I shake my head. “He was more than an idiot, Zack.” I’m half tempted to let it all come spilling out, but I bite my tongue and do what I always do—gloss over the real truth. “He drove drunk. He broke the law. There’s never any excuse for that. I’ll probably always be angry about what he did. Besides, even without that, it’s complicated.”

Stop, Abbie. Don’t say anything more.

“No, it’s not. You loved each other, but now it seems like you’re forgetting all the good times we had. You never want to talk about him.”

It’s true. I haven’t wanted to talk about Alan lately. Not with Zack.

He stares down at the gravestone. “Despite what happened, I’m glad that he was my dad, and I’ll never stop loving him, no matter what he did.”

I feel a bit sick because I’m not sure what to say. Part of me wants to grasp this opening, to confide in my son once and for all so that I won’t feel like a pressure cooker anymore. But that would be selfish, wouldn’t it? I don’t want to spoil all those happy memories that are such a comfort to Zack just to let off my own steam. He’s so sure of himself and his feelings right now.

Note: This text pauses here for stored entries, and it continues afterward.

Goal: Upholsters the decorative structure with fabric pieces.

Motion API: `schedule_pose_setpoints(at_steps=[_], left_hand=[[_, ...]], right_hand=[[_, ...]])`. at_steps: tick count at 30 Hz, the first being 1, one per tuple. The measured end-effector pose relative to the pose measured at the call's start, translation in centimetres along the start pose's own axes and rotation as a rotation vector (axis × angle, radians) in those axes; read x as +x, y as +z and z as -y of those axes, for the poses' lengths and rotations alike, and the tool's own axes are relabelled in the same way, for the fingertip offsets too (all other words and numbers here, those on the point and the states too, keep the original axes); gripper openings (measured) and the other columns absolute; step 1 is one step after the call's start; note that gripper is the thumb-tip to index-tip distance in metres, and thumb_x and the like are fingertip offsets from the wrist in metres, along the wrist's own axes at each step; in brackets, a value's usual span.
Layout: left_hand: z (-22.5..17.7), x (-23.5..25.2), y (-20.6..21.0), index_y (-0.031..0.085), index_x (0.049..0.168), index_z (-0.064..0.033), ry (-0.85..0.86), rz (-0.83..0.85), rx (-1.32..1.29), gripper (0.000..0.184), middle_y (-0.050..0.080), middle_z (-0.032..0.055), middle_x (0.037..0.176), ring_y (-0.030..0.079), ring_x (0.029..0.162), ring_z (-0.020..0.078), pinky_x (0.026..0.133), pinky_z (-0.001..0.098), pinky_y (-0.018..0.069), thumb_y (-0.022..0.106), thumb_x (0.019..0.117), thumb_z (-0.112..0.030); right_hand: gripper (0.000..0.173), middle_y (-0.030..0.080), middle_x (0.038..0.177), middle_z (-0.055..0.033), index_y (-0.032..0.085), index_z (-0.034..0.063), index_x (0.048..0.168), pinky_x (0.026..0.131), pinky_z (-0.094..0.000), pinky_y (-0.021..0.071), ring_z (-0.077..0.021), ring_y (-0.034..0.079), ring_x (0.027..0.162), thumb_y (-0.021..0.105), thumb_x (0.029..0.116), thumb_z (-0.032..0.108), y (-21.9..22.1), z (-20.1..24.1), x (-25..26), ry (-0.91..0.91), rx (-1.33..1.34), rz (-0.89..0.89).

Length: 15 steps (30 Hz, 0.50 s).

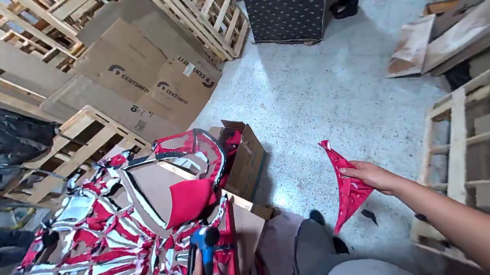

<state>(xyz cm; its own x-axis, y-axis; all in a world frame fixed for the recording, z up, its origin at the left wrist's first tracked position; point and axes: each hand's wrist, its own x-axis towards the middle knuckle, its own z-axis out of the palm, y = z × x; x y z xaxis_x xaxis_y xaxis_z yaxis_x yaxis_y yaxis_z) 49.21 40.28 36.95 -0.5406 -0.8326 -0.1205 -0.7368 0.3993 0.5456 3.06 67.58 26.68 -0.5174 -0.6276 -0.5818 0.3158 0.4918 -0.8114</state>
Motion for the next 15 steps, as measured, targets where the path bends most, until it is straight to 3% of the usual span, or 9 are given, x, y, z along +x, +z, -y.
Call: schedule_pose_setpoints(at_steps=[2, 4, 9, 12, 15], left_hand=[[-1.0, 5.4, 0.9, 0.043, 0.157, -0.0095, -0.044, -0.043, 0.154, 0.066, 0.065, 0.0313, 0.125, 0.065, 0.111, 0.0478, 0.097, 0.0671, 0.0486, 0.065, 0.0966, -0.023], [-1.2, 11.6, 1.9, 0.044, 0.157, -0.0161, -0.115, -0.095, 0.249, 0.065, 0.064, 0.0322, 0.122, 0.064, 0.109, 0.0516, 0.093, 0.0699, 0.0489, 0.066, 0.0967, -0.022], [4.1, 25.1, 4.3, 0.048, 0.155, -0.0143, -0.272, -0.305, 0.422, 0.058, 0.063, 0.0348, 0.124, 0.062, 0.114, 0.0535, 0.095, 0.0666, 0.0498, 0.064, 0.0992, -0.018], [8.1, 28.0, 4.7, 0.048, 0.154, -0.0088, -0.415, -0.376, 0.377, 0.053, 0.059, 0.0375, 0.130, 0.056, 0.121, 0.0573, 0.102, 0.0679, 0.0450, 0.057, 0.1028, -0.020], [9.5, 28.1, 4.4, 0.046, 0.155, -0.0075, -0.624, -0.392, 0.298, 0.054, 0.053, 0.0347, 0.142, 0.051, 0.133, 0.0524, 0.110, 0.0631, 0.0409, 0.051, 0.1050, -0.028]], right_hand=[[0.036, 0.072, 0.107, -0.0142, 0.057, 0.0031, 0.133, 0.085, -0.0426, 0.0598, -0.0220, 0.072, 0.093, 0.061, 0.1046, 0.026, 0.6, 2.2, 4.0, -0.013, -0.041, 0.053], [0.040, 0.071, 0.112, -0.0140, 0.053, 0.0049, 0.138, 0.088, -0.0428, 0.0594, -0.0219, 0.071, 0.097, 0.061, 0.1040, 0.024, 1.4, 4.9, 8.8, -0.050, -0.104, 0.115], [0.044, 0.070, 0.119, -0.0136, 0.051, 0.0075, 0.143, 0.093, -0.0435, 0.0581, -0.0216, 0.071, 0.104, 0.061, 0.1043, 0.025, 7.1, 12.0, 21.3, -0.090, -0.205, 0.208], [0.042, 0.070, 0.119, -0.0142, 0.053, 0.0069, 0.141, 0.095, -0.0455, 0.0570, -0.0225, 0.070, 0.105, 0.058, 0.1055, 0.030, 12.2, 15.3, 27.8, -0.083, -0.228, 0.243], [0.043, 0.069, 0.119, -0.0155, 0.056, 0.0067, 0.138, 0.096, -0.0488, 0.0550, -0.0249, 0.069, 0.107, 0.056, 0.1061, 0.036, 16.9, 18.4, 33.6, -0.074, -0.300, 0.313]])
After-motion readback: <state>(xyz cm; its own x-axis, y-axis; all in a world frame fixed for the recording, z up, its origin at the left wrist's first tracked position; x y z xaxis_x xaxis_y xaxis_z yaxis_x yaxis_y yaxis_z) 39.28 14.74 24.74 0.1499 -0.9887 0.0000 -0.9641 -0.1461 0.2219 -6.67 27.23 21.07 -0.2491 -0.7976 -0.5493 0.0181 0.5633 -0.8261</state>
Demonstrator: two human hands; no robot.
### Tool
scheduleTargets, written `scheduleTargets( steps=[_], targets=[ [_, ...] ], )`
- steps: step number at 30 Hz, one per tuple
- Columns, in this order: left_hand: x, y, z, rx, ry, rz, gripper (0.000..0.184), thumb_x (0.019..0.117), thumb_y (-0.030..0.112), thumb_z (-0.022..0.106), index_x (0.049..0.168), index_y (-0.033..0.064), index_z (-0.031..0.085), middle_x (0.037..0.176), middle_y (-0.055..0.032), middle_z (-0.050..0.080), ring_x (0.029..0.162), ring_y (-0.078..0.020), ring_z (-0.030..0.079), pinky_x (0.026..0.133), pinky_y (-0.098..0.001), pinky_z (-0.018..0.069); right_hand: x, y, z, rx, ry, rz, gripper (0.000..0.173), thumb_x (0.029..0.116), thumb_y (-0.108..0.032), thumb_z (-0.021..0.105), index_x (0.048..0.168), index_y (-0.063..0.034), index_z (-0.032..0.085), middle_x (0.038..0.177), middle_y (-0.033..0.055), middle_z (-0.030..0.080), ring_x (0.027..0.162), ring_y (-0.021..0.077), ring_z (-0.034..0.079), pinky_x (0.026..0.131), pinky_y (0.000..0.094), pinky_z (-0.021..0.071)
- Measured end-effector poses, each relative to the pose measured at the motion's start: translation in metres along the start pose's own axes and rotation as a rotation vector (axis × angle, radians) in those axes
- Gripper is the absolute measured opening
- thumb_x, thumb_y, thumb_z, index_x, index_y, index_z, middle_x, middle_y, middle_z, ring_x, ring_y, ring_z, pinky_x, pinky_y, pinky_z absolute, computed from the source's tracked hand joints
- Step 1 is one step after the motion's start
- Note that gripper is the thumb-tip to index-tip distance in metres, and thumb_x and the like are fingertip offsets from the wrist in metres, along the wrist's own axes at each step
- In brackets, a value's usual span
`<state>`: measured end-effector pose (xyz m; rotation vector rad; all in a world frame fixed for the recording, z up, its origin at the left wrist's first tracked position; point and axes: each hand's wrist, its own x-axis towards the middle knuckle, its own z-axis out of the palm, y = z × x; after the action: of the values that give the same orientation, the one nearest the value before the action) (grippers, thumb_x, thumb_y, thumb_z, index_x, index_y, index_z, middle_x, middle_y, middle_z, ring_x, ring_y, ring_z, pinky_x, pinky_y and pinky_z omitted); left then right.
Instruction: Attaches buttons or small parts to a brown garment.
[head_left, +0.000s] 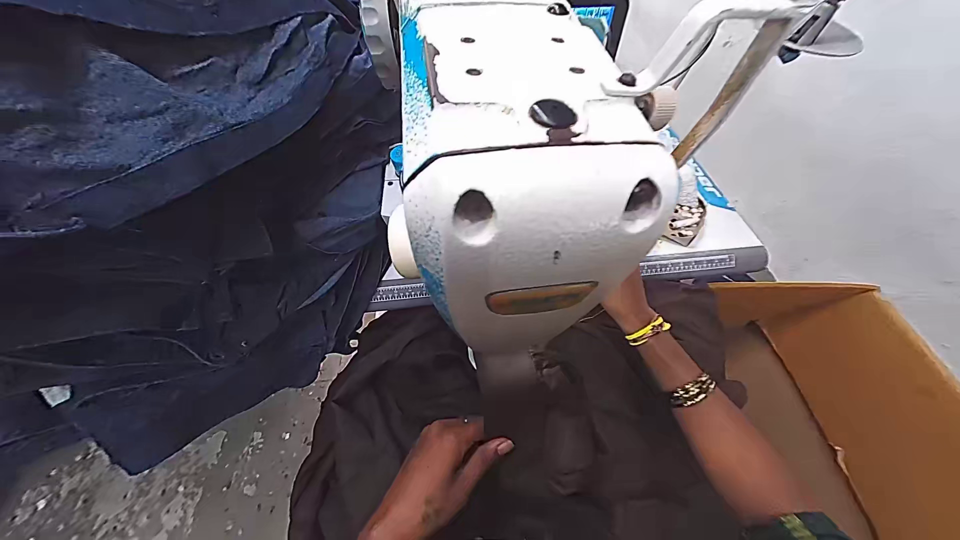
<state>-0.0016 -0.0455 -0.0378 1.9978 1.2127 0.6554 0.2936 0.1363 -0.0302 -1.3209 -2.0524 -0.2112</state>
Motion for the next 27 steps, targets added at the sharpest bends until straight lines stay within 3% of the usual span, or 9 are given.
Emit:
scheduleTargets(
  steps=[3,6,9,13,17,20,22,25,27],
  targets=[
    [0.011,0.012,-0.008,-0.284,0.073,-0.078,0.042,0.1002,0.045,0.059,0.095,0.0061,0.073,0.070,0.0024,0.067,0.060,-0.0029,0.062,0.060,-0.0224,0.0547,0.002,0.009,-0.008,0.136,-0.009,0.128,0.017,0.0928,-0.013,0.072,0.094,0.0038,0.072,0.093,0.0222,0.068,0.090,0.0404,0.067,0.079,0.0554,0.0530],
    [0.027,0.029,-0.015,-0.592,0.093,-0.316,0.031,0.1038,0.036,0.055,0.088,0.0124,0.066,0.056,0.0076,0.058,0.042,-0.0024,0.055,0.042,-0.0202,0.0489,0.013,0.012,-0.013,0.047,-0.039,0.193,0.018,0.0935,-0.014,0.073,0.093,0.0043,0.070,0.089,0.0243,0.068,0.088,0.0439,0.068,0.076,0.0597,0.0519],
    [0.021,0.031,-0.010,-0.539,0.139,-0.230,0.032,0.1052,0.031,0.056,0.086,0.0085,0.069,0.053,0.0052,0.058,0.040,-0.0029,0.054,0.039,-0.0207,0.0483,0.021,-0.005,-0.027,0.090,-0.064,0.181,0.017,0.0966,-0.013,0.068,0.097,0.0029,0.072,0.091,0.0230,0.068,0.086,0.0413,0.069,0.075,0.0579,0.0526],
    [-0.014,0.019,-0.003,-0.332,0.089,-0.014,0.040,0.1053,0.034,0.054,0.081,0.0050,0.069,0.057,0.0012,0.062,0.047,-0.0012,0.058,0.048,-0.0186,0.0506,-0.001,-0.080,-0.049,0.173,-0.019,-0.248,0.024,0.0980,-0.020,0.063,0.089,-0.0005,0.073,0.082,0.0167,0.072,0.076,0.0303,0.073,0.065,0.0438,0.0584],
    [-0.011,0.008,-0.003,-0.308,0.075,-0.009,0.042,0.1055,0.033,0.053,0.077,0.0048,0.066,0.056,0.0018,0.062,0.048,-0.0006,0.059,0.049,-0.0171,0.0519,-0.004,-0.119,-0.032,0.088,0.089,-0.597,0.025,0.0966,-0.010,0.058,0.076,-0.0076,0.071,0.063,0.0066,0.065,0.062,0.0221,0.064,0.058,0.0332,0.0493],
    [-0.003,0.010,-0.007,-0.354,0.111,-0.047,0.039,0.1054,0.032,0.054,0.080,0.0052,0.067,0.058,0.0034,0.063,0.048,-0.0008,0.060,0.049,-0.0180,0.0531,-0.001,-0.115,-0.032,0.169,0.085,-0.449,0.020,0.0894,-0.012,0.064,0.070,-0.0064,0.069,0.066,0.0089,0.067,0.066,0.0209,0.067,0.060,0.0322,0.0519],
    [0.000,0.012,-0.010,-0.469,0.120,-0.104,0.036,0.1063,0.030,0.053,0.083,0.0062,0.067,0.058,0.0053,0.063,0.047,-0.0011,0.061,0.047,-0.0189,0.0539,-0.010,-0.106,-0.038,0.400,0.005,-0.200,0.021,0.0928,-0.021,0.068,0.083,-0.0033,0.066,0.075,0.0064,0.066,0.072,0.0097,0.064,0.068,0.0215,0.0523],
    [0.012,0.019,-0.016,-0.673,0.070,-0.227,0.034,0.1085,0.024,0.047,0.082,0.0093,0.064,0.057,0.0065,0.063,0.046,-0.0027,0.061,0.046,-0.0208,0.0543,-0.018,-0.093,-0.049,0.634,-0.364,0.171,0.035,0.0978,-0.044,0.064,0.098,-0.0095,0.069,0.079,-0.0099,0.065,0.071,-0.0093,0.058,0.066,0.0117,0.0474],
    [0.021,0.023,-0.023,-0.793,0.020,-0.278,0.034,0.1091,0.023,0.045,0.081,0.0118,0.062,0.057,0.0062,0.063,0.046,-0.0039,0.061,0.047,-0.0214,0.0548,-0.022,-0.089,-0.047,0.790,-0.602,0.277,0.030,0.0995,-0.042,0.062,0.099,-0.0121,0.067,0.074,-0.0161,0.056,0.064,-0.0121,0.048,0.061,0.0101,0.0405]
  ],
)
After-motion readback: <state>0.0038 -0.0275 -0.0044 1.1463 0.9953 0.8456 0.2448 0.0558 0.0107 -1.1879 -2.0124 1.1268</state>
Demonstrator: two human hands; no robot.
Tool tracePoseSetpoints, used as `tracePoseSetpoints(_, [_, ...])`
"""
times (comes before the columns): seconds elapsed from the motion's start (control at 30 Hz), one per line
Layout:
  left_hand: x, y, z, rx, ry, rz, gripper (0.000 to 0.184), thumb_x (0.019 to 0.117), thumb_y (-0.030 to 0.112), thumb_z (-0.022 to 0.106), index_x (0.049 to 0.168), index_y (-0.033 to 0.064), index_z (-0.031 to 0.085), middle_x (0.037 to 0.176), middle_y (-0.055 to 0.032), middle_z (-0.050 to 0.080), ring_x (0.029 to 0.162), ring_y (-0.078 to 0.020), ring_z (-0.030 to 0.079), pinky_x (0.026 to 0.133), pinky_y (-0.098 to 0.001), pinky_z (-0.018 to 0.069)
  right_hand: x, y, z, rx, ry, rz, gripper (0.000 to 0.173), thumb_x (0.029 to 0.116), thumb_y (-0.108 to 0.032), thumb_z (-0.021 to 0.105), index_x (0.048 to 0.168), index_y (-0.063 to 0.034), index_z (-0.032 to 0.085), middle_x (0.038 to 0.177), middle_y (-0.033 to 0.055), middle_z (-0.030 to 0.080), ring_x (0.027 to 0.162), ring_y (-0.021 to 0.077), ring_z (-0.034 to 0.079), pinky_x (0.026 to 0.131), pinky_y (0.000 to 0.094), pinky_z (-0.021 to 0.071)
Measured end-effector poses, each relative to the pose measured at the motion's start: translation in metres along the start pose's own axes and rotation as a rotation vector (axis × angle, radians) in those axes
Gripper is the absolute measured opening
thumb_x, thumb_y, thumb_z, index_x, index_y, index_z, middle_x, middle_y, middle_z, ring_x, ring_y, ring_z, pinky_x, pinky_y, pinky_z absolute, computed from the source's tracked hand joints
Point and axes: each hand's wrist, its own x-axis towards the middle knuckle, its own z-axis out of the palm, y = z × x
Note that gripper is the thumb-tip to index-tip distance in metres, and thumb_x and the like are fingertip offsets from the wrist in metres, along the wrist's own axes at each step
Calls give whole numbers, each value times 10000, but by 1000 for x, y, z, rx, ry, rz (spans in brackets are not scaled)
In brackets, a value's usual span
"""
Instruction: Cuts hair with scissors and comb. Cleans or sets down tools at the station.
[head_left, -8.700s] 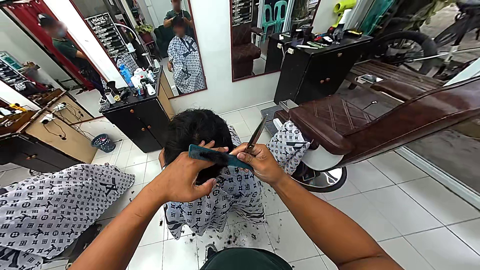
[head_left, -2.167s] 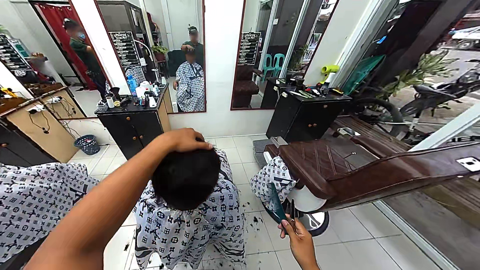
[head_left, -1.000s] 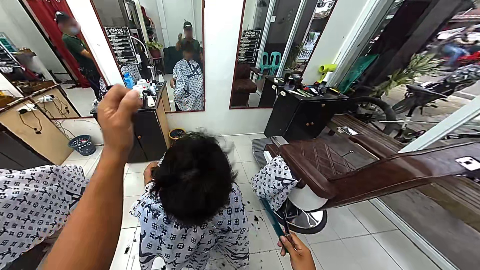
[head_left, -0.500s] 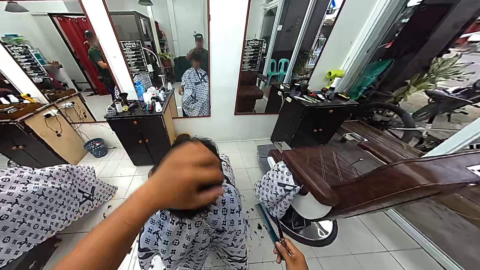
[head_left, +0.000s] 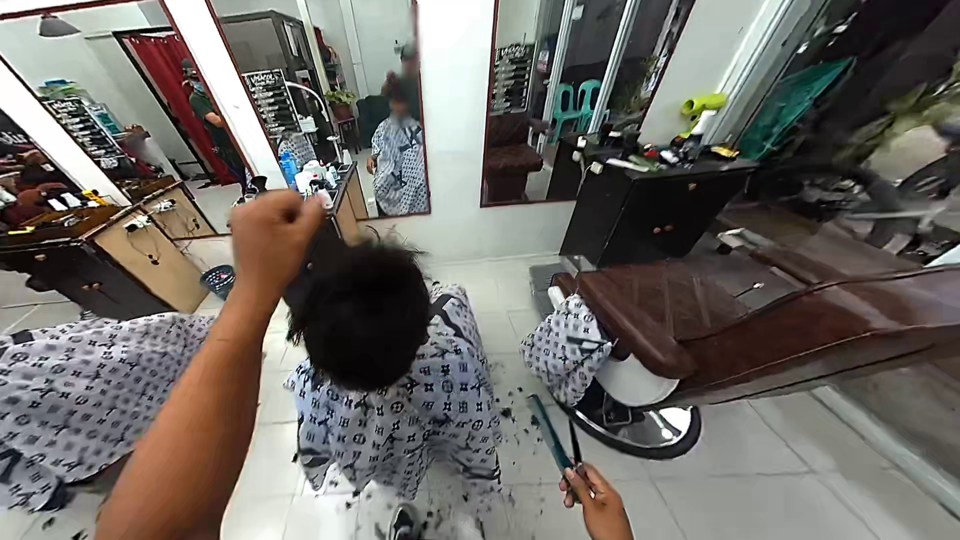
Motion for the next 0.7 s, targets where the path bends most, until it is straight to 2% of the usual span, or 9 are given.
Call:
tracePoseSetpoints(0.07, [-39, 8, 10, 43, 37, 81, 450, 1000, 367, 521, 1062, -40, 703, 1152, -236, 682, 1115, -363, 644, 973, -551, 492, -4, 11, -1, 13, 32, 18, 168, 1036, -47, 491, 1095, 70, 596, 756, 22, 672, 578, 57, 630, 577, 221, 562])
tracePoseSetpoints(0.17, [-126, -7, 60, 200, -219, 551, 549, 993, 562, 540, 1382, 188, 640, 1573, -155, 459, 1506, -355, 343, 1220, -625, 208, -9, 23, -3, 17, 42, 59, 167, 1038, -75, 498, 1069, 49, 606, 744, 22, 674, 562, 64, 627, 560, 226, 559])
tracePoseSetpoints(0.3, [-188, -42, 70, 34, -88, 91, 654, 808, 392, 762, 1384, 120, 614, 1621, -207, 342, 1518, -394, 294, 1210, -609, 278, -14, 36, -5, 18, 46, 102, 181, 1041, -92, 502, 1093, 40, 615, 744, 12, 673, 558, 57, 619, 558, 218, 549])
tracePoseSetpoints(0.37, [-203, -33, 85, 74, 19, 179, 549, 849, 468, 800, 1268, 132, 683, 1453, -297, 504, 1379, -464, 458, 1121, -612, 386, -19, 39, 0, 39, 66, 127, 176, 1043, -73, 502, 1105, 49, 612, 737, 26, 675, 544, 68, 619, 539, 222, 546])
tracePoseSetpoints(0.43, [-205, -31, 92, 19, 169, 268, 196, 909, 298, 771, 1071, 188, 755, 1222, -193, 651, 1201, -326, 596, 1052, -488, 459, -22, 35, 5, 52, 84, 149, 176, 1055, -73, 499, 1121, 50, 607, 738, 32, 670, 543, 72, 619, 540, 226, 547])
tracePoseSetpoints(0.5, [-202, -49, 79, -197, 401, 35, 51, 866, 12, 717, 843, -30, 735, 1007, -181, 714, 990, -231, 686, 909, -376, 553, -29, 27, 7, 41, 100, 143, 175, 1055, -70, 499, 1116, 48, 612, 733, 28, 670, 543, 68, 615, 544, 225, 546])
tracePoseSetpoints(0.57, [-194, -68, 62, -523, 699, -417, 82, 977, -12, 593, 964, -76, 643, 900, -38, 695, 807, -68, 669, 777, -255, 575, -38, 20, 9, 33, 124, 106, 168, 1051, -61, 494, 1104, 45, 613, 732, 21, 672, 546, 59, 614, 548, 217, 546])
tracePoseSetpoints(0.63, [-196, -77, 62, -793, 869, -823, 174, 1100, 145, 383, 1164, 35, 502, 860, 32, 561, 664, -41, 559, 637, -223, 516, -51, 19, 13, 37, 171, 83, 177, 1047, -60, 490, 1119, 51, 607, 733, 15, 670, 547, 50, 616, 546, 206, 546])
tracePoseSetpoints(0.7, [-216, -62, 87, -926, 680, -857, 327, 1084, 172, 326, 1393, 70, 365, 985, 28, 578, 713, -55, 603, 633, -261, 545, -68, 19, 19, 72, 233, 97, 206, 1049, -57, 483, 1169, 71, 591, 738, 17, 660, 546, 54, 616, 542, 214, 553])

I don’t want to destroy that.

“You guys were the best parents ever,” he continues, “and I’m so lucky, because a lot of my friends never had what we had. Their parents hated each other, and they fought all the time, or they got divorced. At least we had a happy home.” Zack pinches the bridge of his nose. “I know he wasn’t perfect, Mom. He made a really bad mistake. But he loved us.”

I stare down at the gravestone and think of Alan in his coffin under the ground, and I have to admit to myself that Zack is right, in some ways. Alan may have been cheating on me, and he committed a terrible crime by driving under the influence, but he did love us. If he didn’t, he would have left me for Paula a long time ago, or he wouldn’t have tried to end it with her when he found out he was dying.

For the first time in almost a year, my anger over Alan’s infidelity isn’t at the top of my mind, maybe because Alan has already suffered the worst possible punishment. He’s dead now. He’s six feet under. He’ll never see his son graduate from university or get married, and he’ll never hold his future grandchildren. He’ll never again enjoy the fragrance of fresh spring rain or a full-bodied wine or the delicious aroma of coffee in the morning. He’ll never see another sunrise.

Alan knew he was dying. I wonder if he wished he could have just one more day to make everything right when they pulled him out of the wreck. Would he have confessed his affair to me after finally putting an end to it? Or was he traveling to Lunenburg that night to be with the woman he truly wanted? Was the guilt too much to bear?

I’ll never know, and that’s what has been ripping at my insides since the day I found out about his affair.

Suddenly I’m on my hands and knees, weeping over my husband’s grave and wishing he hadn’t been taken from us. Maybe there was a chance he and I could have worked everything out and grown stronger through the hard times. I don’t know.